With the farmers came Indo-European languages (Celtish, Germanic and Romance, etc). The Celts appear to have been a large tribal grouping of Gauls who occupied the region between northern Spain and the line of the Seine-Marne in Northern France. As they controlled the bulk of the Atlantic coast, they dominated trade links with Cornwall, Wales and Ireland to their north. This seems to be the original introduction mechanism of Celtic languages such as Cornish, Welsh and Gaelic, supplanting the previous languages in those countries.

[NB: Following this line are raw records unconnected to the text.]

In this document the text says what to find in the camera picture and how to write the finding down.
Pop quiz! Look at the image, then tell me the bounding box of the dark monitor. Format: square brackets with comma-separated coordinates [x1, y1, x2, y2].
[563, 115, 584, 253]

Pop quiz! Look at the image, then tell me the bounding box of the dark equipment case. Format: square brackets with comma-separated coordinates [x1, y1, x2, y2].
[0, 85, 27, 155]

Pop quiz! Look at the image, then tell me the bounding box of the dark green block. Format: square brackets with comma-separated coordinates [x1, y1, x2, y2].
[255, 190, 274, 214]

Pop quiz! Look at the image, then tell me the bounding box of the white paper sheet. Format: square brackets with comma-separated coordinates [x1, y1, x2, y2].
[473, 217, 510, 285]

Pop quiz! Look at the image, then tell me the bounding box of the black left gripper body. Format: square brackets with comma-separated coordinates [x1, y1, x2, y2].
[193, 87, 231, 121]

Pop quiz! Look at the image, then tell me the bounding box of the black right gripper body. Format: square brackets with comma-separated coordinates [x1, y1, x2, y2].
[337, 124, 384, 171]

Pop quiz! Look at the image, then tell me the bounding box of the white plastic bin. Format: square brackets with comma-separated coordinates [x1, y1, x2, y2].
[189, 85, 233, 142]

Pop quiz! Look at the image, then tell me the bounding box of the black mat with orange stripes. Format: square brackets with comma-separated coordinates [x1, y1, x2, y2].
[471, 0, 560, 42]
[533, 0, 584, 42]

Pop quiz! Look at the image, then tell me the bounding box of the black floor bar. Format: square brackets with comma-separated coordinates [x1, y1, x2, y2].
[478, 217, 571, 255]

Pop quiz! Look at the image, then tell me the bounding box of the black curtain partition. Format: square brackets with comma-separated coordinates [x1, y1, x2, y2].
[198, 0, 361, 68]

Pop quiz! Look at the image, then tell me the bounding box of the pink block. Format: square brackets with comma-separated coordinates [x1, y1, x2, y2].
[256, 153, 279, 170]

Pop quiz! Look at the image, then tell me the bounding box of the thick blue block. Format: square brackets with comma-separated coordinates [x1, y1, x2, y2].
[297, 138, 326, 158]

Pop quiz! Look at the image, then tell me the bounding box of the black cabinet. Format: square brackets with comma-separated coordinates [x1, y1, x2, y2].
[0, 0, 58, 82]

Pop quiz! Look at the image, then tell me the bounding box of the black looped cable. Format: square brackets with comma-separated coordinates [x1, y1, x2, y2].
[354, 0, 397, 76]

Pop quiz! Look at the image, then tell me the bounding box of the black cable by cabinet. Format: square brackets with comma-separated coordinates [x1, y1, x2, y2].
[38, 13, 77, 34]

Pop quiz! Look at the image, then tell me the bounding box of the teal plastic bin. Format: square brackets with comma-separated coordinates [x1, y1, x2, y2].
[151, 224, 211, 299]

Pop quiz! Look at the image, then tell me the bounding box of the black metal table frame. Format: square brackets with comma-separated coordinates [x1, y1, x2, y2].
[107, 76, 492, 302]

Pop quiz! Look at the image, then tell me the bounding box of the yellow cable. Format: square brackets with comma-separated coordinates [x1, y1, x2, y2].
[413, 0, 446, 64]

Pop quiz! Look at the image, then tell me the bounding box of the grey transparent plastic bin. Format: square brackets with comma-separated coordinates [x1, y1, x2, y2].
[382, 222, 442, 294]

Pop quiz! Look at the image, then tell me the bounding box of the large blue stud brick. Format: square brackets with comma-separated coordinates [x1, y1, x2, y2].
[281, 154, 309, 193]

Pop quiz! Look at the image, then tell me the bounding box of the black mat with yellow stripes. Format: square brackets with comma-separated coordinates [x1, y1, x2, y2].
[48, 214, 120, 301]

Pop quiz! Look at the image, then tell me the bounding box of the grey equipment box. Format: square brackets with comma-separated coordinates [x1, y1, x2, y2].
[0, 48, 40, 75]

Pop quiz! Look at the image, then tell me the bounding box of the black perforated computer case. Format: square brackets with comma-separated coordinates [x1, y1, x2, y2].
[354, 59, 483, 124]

However, there appears to have been very little incursion of Celtic population: Oppenheimer’s genetic analysis suggests less than 4% in Ireland, 10% in Wales and 8-11% in Southern England. Meanwhile, as we move to around 3,000 years ago, he suggests that there were stable and substantial Saxon communities in the English South-East – linked to the Belgae across the water, while Scandinavian Angles and Jutes (from today’s Denmark) occupied East Anglia and points farther north on England’s north-east side.

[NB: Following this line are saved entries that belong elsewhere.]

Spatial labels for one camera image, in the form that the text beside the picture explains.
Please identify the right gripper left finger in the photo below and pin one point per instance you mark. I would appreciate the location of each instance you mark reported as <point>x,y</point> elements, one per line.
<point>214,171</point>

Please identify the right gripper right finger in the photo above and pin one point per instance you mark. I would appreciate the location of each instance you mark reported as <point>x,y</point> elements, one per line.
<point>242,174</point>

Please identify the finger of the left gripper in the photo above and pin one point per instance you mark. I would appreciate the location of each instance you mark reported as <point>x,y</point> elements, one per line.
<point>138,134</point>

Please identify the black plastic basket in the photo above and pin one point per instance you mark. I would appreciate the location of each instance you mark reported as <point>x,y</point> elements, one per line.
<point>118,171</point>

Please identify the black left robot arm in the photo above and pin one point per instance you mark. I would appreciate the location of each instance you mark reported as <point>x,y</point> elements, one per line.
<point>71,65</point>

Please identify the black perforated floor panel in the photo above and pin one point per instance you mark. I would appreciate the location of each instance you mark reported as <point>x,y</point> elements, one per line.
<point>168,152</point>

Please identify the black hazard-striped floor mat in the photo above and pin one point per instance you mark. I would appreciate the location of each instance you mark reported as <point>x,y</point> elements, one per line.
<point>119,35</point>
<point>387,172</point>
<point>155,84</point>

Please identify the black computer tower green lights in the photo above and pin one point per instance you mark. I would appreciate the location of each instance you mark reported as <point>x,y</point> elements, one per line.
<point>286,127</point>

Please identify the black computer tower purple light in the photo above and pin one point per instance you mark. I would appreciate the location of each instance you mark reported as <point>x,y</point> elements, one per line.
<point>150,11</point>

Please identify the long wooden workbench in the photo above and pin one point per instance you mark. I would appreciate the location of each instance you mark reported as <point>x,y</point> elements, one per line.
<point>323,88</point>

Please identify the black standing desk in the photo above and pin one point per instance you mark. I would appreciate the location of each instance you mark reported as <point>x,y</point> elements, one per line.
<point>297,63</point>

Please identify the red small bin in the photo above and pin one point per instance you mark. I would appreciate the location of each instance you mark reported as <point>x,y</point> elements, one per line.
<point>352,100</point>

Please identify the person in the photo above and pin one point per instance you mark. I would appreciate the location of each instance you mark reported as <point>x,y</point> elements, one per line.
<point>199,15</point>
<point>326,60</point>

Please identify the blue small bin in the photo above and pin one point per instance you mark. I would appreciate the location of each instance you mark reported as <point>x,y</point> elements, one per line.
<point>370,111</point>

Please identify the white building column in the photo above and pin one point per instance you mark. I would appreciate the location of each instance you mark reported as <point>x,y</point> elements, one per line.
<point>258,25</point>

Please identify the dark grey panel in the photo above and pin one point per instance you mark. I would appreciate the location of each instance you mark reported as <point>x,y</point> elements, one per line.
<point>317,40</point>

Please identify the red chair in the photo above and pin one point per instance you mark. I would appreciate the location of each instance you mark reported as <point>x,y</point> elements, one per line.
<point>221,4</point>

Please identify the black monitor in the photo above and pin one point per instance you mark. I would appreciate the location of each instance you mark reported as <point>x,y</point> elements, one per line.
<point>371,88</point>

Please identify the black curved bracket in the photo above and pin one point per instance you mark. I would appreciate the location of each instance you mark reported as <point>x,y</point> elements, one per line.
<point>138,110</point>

This, then, would have been the situation when the Romans arrived. Subsequent Dark-Ages ‘invasions’ of Saxons, Angles, Jutes, Vikings etc didn’t change the population genetics much – just a few percentage points. They tended to congregate where their kinsfolk had previously established themselves. As the Dark Ages moved to a close, the Anglo-Saxons finally seized political control in England from the Celtic-speaking groups (the Britons) and then defeated the ‘Danelaw’ Viking incursions.

So the main bottom line here is that it’s a mistake to think that the aboriginal inhabitants of these islands were ‘Celts’. Genetically most of the people here are from the original South-West Europe founding population, more than 8,000 years ago. And Celtic, a relatively recent new language, was never spoken across the whole of the Isles. Ancient English, a Germanic language, would have been spoken in the South East while a Scandinavian (‘proto-Norse’) language would have been spoken in the North-East. And there were no genocides – just a process of normal tribal warface and acculturation.

Interestingly, Oppenheimer mentions the well-known genetic divide (roughly following the line of Offa’s Dyke) between the Welsh and the English. Despite the similarity in Y-chromosome and maternal mitochondrial DNA lines between the peoples of the British Isles, we all have many more ancestors than these two extremal lines. Most English people will have a complex admixture of ‘Celtic’, Angle, Saxon and Scandinavian genes in their complete family tree. The Welsh and Irish have had far, far less exposure over the millennia to these ‘non-Celtic’ populations.

So I take back my conclusion in a previous post, that on both maternal and paternal sides, my genes say I’m Celt. They actually say that my paternal and maternal lines are aboriginal British (which is not pejorative).

I suspect that my maternal ancestor around 2-3,000 years ago did speak a Welsh-like Celtic language, based on where she probably was, in the English South-West - for the paternal ancestor, see the next post.

But before that they spoke a non-indo-European Basque-like language - which I have no plans to learn in solidarity!

However, I will have many, many other ancestors who contributed genes from the other English peoples, which is why I’m English and not –for example – genetically part of the Welsh or Irish clusters.

For more, in particular about the Scots and Picts, which I have entirely ignored, read Oppenheimer’s book.